About the role
The Site Reliability Engineering (SRE) team at ESO is a high-impact group responsible for ensuring the reliability, scalability, and performance of our production systems. We operate at the intersection of engineering and operations, with a strong focus on automation, resilience engineering, and continuous improvement.
As a Senior Site Reliability Engineer, you will take a leadership role in designing and implementing scalable, observable, and fault-tolerant systems. You’ll oversee deployments across pre-production and production environments, drive automation of operational workflows, and lead incident response and postmortem analysis. You will collaborate closely with engineering and infrastructure teams to proactively identify risks, optimize system health, and uphold service-level objectives.
In this role, you'll also help shape SRE best practices across the organization—introducing new technologies, mentoring engineers, and enhancing our tooling ecosystem to ensure operational excellence. Your work will directly impact on the stability of ESO’s platform, and the quality of service delivered to our customers.
More about you
You are an ideal fit for this role if you are a proactive, self-directed engineer with a deep sense of ownership and a commitment to operational excellence. You bring both curiosity and discipline to your work—balancing thoughtful experimentation with precision and rigor. As a senior technologist, you take pride in building resilient systems, mentoring others, and contributing to a culture of reliability, accountability, and continuous improvement.
Your qualifications
Essential Qualifications:
- Proven experience designing and managing CI/CD pipelines using tools such as Azure DevOps, Jenkins, Bamboo, or Octopus, with a strong emphasis on reliability, automation, and release velocity.
- Familiarity with enterprise collaboration and ITSM tools such as JIRA, Confluence, or Salesforce.
- Advanced knowledge of Windows Server administration and Microsoft Azure services, including compute, networking, identity, serverless and monitoring components.
- Proficiency in scripting and automation, preferably in PowerShell and C#/.NET, with an ability to design maintainable, scalable solutions.
- Strong ability to read and understand code written in C# and .NET, including the capability to analyze and interpret memory dumps for troubleshooting and debugging.
- Skilled in writing and troubleshooting SQL queries to identify and resolve performance bottlenecks and data-related issues.
- Strong background in observability engineering, with hands-on experience using platforms like New Relic and Pager Duty to implement monitoring, alerting, and performance analysis at scale.
- Demonstrated ability to troubleshoot and debug complex, cloud-native applications with a focus on resiliency, system health, and performance optimization.

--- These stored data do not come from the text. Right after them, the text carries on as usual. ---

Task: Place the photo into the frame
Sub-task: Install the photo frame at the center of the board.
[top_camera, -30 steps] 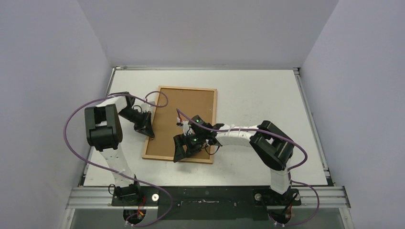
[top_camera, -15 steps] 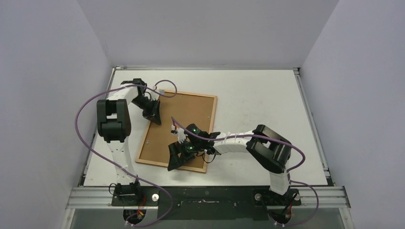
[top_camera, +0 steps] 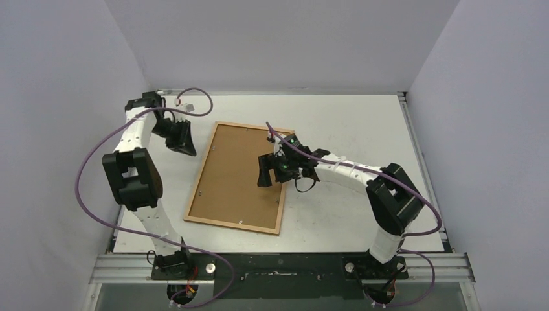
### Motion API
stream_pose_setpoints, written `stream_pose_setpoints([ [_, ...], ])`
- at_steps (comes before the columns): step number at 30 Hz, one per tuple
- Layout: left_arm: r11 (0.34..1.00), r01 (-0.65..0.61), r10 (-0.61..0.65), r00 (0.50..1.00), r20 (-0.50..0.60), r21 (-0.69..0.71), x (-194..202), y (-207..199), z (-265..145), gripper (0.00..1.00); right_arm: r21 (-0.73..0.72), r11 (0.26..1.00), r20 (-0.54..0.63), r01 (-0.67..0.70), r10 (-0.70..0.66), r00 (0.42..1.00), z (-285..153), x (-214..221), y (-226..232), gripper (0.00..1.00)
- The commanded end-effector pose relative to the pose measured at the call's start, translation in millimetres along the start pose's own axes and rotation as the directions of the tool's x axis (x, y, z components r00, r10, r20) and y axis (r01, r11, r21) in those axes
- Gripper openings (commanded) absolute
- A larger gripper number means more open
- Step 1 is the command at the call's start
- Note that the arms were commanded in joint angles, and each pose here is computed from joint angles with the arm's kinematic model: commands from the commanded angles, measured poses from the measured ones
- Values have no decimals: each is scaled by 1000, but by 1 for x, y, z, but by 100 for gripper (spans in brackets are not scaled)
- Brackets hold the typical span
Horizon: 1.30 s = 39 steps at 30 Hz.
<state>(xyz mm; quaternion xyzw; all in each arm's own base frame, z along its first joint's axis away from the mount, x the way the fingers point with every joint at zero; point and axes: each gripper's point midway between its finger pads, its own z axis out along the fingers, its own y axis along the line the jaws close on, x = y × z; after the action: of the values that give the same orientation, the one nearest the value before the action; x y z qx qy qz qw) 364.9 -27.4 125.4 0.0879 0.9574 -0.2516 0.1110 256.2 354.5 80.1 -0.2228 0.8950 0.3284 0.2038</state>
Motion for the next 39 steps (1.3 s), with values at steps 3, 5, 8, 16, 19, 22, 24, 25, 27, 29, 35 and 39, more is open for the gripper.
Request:
stream_pose_setpoints([
  [3, 995, 46, -50, 998, -47, -83, 27, 37, 22, 13, 342, 940, 58, -8, -12, 998, -37, -3, -68, 86],
  [5, 995, 60, -66, 995, -71, -81, 31, 41, 33, 13, 334, 942, 60, -39, 20, 998, -38, 7, -74, 85],
  [8, 995, 65, -72, 994, -86, -80, 30, 44, 47, 12, 296, 953, 36, -60, 51, 998, -35, 25, -73, 83],
  [16, 994, 43, -53, 993, -104, -96, 6, 38, 80, 7, 90, 994, -6, -61, 62, 998, -27, 61, -34, 84],
  [19, 996, 26, -35, 993, -111, -81, -6, 29, 94, 4, 40, 998, -18, -48, 49, 999, -23, 70, -17, 85],
  [22, 998, 28, -34, 992, -122, -51, -19, 19, 108, 3, 14, 1000, -44, -25, 25, 999, -16, 82, -1, 85],
  [24, 999, 7, -11, 992, -129, -33, -30, 7, 118, 2, 4, 1000, -54, -15, 15, 998, -13, 88, 7, 85],
  [25, 1000, 0, -2, 991, -132, -21, -35, 2, 123, 1, 0, 1000, -54, -12, 12, 998, -12, 90, 9, 85],
  [27, 1000, -4, 5, 991, -132, 10, -44, -9, 130, 0, -16, 1000, -48, -16, 15, 999, -10, 93, 17, 85],
  [29, 999, -17, 23, 991, -134, 43, -53, -23, 137, 0, -35, 999, -42, -19, 17, 999, -7, 96, 24, 85],
  [35, 989, -76, 91, 989, -119, 124, -80, -62, 152, 0, -75, 997, -54, 1, -5, 999, 18, 102, 46, 85],
  [39, 982, -123, 139, 984, -112, 140, -80, -76, 134, 0, -13, 1000, -65, -5, 4, 998, 21, 103, 35, 86],
])
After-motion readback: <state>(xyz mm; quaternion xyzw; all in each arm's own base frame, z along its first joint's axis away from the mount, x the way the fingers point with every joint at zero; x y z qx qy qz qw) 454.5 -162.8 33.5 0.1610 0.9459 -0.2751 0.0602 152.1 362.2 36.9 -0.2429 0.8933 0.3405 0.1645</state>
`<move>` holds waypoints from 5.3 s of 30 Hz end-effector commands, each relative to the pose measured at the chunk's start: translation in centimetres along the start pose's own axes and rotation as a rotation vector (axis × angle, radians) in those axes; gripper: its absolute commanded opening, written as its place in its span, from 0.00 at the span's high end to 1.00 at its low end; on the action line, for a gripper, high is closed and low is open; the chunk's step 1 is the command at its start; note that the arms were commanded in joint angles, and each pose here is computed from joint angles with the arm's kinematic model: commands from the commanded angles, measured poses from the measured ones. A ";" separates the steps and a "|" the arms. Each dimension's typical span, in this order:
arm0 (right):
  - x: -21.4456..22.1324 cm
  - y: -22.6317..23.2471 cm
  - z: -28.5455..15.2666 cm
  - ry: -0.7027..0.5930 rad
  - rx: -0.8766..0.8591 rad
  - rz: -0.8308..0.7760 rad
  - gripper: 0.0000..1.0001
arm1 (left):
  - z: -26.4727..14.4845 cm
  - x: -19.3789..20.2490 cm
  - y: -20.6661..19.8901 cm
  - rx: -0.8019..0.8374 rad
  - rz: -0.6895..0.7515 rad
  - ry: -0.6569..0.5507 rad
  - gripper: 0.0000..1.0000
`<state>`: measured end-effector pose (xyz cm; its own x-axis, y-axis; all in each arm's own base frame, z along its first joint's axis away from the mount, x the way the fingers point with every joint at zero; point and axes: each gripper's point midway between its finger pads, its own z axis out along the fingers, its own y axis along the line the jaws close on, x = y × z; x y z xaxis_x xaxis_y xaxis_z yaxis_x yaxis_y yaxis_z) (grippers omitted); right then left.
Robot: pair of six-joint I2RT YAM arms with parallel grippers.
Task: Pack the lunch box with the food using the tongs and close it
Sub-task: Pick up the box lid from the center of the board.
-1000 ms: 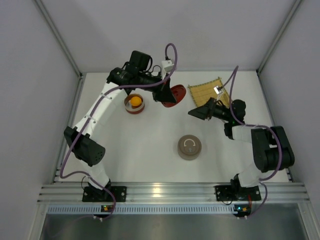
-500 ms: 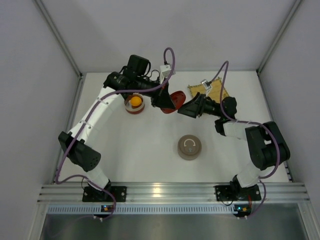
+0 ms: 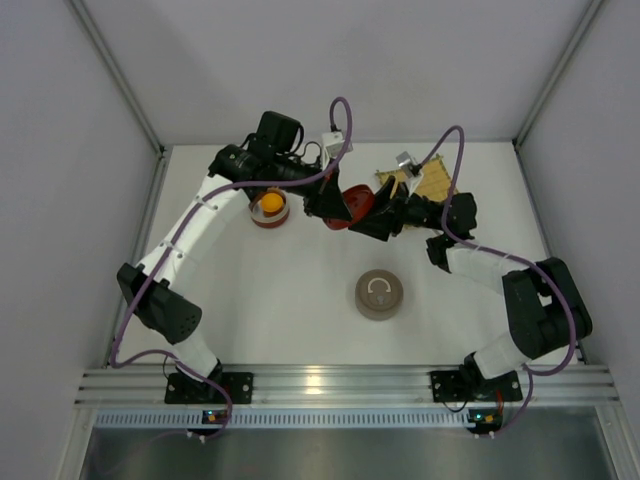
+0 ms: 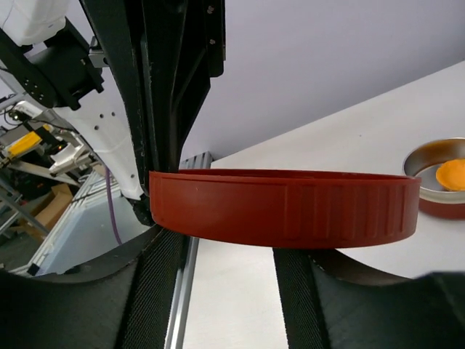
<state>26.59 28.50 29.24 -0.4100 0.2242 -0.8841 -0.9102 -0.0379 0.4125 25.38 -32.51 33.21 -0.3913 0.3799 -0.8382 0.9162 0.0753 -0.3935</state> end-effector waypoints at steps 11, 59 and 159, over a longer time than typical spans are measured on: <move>-2.1 0.7 0.6 0.011 0.073 -0.153 0.82 | -0.8 -0.8 -2.4 0.043 0.067 -0.038 1.00; -4.1 0.5 0.1 -0.114 0.158 0.175 0.03 | -3.2 -1.3 -3.2 0.000 -0.044 -0.124 1.00; -2.5 -8.4 -0.4 -0.064 0.704 0.475 0.19 | -2.8 -2.5 0.9 -0.164 -0.194 -0.246 1.00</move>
<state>32.98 29.22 28.34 -0.7707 0.3452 -0.5356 -0.4319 0.3350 0.8374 29.95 -30.08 34.11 -0.5612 0.1091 -0.8205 0.7873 0.3764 -0.4884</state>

- Deep understanding of application monitoring concepts such as Open Telemetry, sampling, logs, and traces, with the ability to effectively navigate observability data to identify root causes.
- Excellent written and verbal communication skills, capable of articulating technical concepts to both engineering and non-technical stakeholders.
- A continuous learner with a strong sense of ownership, passionate about operational excellence, reliability engineering, and enabling developer productivity.
Preferred Qualifications:
- Experience working with Linux VMs and administering cloud environments.
- Experience with infrastructure-as-code tools, particularly Terraform.
- Proficient in Git and modern version control workflows.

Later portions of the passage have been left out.